■ Aim of the exercise
The records below need to be printed in full. Keep each one exact.

··· Data in this exercise ···

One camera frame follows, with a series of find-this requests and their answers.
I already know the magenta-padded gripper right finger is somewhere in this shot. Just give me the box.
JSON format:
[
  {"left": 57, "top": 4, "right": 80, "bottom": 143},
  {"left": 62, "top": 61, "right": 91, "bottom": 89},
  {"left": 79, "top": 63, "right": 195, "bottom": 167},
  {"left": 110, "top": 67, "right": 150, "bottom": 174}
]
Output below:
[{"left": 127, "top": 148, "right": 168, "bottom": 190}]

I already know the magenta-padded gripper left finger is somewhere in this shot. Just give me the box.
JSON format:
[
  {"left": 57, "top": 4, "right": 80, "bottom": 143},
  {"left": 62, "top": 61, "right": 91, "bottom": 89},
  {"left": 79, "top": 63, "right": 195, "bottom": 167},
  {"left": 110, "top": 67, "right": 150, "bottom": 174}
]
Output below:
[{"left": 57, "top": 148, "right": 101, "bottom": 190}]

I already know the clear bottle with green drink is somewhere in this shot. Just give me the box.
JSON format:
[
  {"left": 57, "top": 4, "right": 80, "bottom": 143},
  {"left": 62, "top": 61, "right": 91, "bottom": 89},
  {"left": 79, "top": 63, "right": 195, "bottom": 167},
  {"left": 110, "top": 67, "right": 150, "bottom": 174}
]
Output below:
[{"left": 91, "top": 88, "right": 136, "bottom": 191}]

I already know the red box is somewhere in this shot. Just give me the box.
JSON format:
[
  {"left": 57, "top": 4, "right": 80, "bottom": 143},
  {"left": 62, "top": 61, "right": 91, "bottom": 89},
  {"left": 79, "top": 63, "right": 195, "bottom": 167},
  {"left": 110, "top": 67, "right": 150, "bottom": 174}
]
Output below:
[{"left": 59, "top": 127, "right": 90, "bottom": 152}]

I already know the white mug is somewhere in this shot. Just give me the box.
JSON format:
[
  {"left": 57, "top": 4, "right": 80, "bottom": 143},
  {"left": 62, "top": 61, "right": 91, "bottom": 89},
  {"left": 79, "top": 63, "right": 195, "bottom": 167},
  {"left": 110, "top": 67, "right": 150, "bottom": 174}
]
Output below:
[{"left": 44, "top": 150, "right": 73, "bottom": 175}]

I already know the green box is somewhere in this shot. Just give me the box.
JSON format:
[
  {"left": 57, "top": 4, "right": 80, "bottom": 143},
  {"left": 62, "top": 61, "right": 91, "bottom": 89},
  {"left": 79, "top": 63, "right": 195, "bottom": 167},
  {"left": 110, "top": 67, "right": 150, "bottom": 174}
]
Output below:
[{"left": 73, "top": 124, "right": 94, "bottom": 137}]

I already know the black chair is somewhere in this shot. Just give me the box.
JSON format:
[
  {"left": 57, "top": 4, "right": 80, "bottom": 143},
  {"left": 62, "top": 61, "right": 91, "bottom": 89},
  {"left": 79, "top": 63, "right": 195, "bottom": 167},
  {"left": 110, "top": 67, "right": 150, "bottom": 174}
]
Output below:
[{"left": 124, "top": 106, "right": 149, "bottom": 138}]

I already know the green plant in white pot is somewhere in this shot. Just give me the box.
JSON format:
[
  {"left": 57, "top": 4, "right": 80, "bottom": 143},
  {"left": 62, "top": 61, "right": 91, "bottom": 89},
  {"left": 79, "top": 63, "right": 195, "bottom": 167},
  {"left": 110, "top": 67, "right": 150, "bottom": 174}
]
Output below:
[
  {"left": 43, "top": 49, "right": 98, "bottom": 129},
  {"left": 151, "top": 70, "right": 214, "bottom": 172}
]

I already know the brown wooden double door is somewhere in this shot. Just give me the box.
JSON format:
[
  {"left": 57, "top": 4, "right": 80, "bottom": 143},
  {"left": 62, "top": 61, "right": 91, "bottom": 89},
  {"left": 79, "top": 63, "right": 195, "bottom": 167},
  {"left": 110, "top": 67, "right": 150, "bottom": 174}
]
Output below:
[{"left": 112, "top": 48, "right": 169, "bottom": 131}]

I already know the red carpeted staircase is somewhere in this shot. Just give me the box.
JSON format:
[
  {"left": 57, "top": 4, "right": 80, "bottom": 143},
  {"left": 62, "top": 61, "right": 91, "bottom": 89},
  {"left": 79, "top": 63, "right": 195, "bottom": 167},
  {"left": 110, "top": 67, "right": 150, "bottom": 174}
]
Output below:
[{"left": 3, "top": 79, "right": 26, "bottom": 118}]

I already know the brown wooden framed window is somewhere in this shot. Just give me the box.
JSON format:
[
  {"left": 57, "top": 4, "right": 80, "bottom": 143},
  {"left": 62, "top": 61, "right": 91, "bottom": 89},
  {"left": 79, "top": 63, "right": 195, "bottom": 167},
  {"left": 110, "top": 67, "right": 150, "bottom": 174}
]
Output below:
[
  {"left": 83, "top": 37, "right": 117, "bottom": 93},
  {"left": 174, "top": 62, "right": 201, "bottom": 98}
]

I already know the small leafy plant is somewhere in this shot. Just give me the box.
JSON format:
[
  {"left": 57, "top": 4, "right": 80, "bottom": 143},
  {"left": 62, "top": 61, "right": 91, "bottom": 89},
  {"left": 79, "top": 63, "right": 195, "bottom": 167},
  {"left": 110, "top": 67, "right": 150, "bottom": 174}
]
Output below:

···

■ Response to the task
One camera frame follows, with a series of find-this requests and their answers.
I already know the magenta-padded gripper right finger is somewhere in this shot. Just give me the box.
JSON format:
[
  {"left": 57, "top": 4, "right": 80, "bottom": 143},
  {"left": 62, "top": 61, "right": 91, "bottom": 89},
  {"left": 79, "top": 63, "right": 195, "bottom": 167},
  {"left": 110, "top": 67, "right": 150, "bottom": 174}
]
Output below:
[{"left": 127, "top": 148, "right": 168, "bottom": 190}]

I already know the magenta-padded gripper left finger is somewhere in this shot. Just give me the box.
JSON format:
[
  {"left": 57, "top": 4, "right": 80, "bottom": 143},
  {"left": 62, "top": 61, "right": 91, "bottom": 89},
  {"left": 79, "top": 63, "right": 195, "bottom": 167},
  {"left": 110, "top": 67, "right": 150, "bottom": 174}
]
Output below:
[{"left": 57, "top": 148, "right": 101, "bottom": 190}]

I already know the clear bottle with green drink is somewhere in this shot. Just give me the box.
JSON format:
[
  {"left": 57, "top": 4, "right": 80, "bottom": 143},
  {"left": 62, "top": 61, "right": 91, "bottom": 89},
  {"left": 79, "top": 63, "right": 195, "bottom": 167},
  {"left": 110, "top": 67, "right": 150, "bottom": 174}
]
Output below:
[{"left": 91, "top": 88, "right": 136, "bottom": 191}]

I already know the red box is somewhere in this shot. Just give me the box.
JSON format:
[
  {"left": 57, "top": 4, "right": 80, "bottom": 143},
  {"left": 62, "top": 61, "right": 91, "bottom": 89},
  {"left": 79, "top": 63, "right": 195, "bottom": 167},
  {"left": 110, "top": 67, "right": 150, "bottom": 174}
]
Output below:
[{"left": 59, "top": 127, "right": 90, "bottom": 152}]

I already know the white mug is somewhere in this shot. Just give me the box.
JSON format:
[
  {"left": 57, "top": 4, "right": 80, "bottom": 143},
  {"left": 62, "top": 61, "right": 91, "bottom": 89},
  {"left": 79, "top": 63, "right": 195, "bottom": 167},
  {"left": 110, "top": 67, "right": 150, "bottom": 174}
]
Output below:
[{"left": 44, "top": 150, "right": 73, "bottom": 175}]

I already know the green box is somewhere in this shot. Just give me the box.
JSON format:
[
  {"left": 57, "top": 4, "right": 80, "bottom": 143},
  {"left": 62, "top": 61, "right": 91, "bottom": 89},
  {"left": 79, "top": 63, "right": 195, "bottom": 167},
  {"left": 110, "top": 67, "right": 150, "bottom": 174}
]
Output below:
[{"left": 73, "top": 124, "right": 94, "bottom": 137}]

I already know the black chair is somewhere in this shot. Just give me the box.
JSON format:
[
  {"left": 57, "top": 4, "right": 80, "bottom": 143},
  {"left": 62, "top": 61, "right": 91, "bottom": 89},
  {"left": 79, "top": 63, "right": 195, "bottom": 167},
  {"left": 110, "top": 67, "right": 150, "bottom": 174}
]
Output below:
[{"left": 124, "top": 106, "right": 149, "bottom": 138}]

I already know the green plant in white pot is somewhere in this shot. Just give me the box.
JSON format:
[
  {"left": 57, "top": 4, "right": 80, "bottom": 143},
  {"left": 62, "top": 61, "right": 91, "bottom": 89},
  {"left": 79, "top": 63, "right": 195, "bottom": 167},
  {"left": 110, "top": 67, "right": 150, "bottom": 174}
]
Output below:
[
  {"left": 43, "top": 49, "right": 98, "bottom": 129},
  {"left": 151, "top": 70, "right": 214, "bottom": 172}
]

I already know the brown wooden double door is somewhere in this shot. Just give me the box.
JSON format:
[
  {"left": 57, "top": 4, "right": 80, "bottom": 143},
  {"left": 62, "top": 61, "right": 91, "bottom": 89},
  {"left": 79, "top": 63, "right": 195, "bottom": 167},
  {"left": 110, "top": 67, "right": 150, "bottom": 174}
]
Output below:
[{"left": 112, "top": 48, "right": 169, "bottom": 131}]

I already know the red carpeted staircase is somewhere in this shot. Just give me the box.
JSON format:
[
  {"left": 57, "top": 4, "right": 80, "bottom": 143},
  {"left": 62, "top": 61, "right": 91, "bottom": 89},
  {"left": 79, "top": 63, "right": 195, "bottom": 167},
  {"left": 110, "top": 67, "right": 150, "bottom": 174}
]
Output below:
[{"left": 3, "top": 79, "right": 26, "bottom": 118}]

I already know the brown wooden framed window is somewhere in this shot. Just give me the box.
JSON format:
[
  {"left": 57, "top": 4, "right": 80, "bottom": 143},
  {"left": 62, "top": 61, "right": 91, "bottom": 89},
  {"left": 79, "top": 63, "right": 195, "bottom": 167},
  {"left": 110, "top": 67, "right": 150, "bottom": 174}
]
Output below:
[
  {"left": 83, "top": 37, "right": 117, "bottom": 93},
  {"left": 174, "top": 62, "right": 201, "bottom": 98}
]

I already know the small leafy plant is somewhere in this shot. Just give me the box.
JSON format:
[
  {"left": 57, "top": 4, "right": 80, "bottom": 143},
  {"left": 62, "top": 61, "right": 91, "bottom": 89},
  {"left": 79, "top": 63, "right": 195, "bottom": 167},
  {"left": 110, "top": 67, "right": 150, "bottom": 174}
]
Output below:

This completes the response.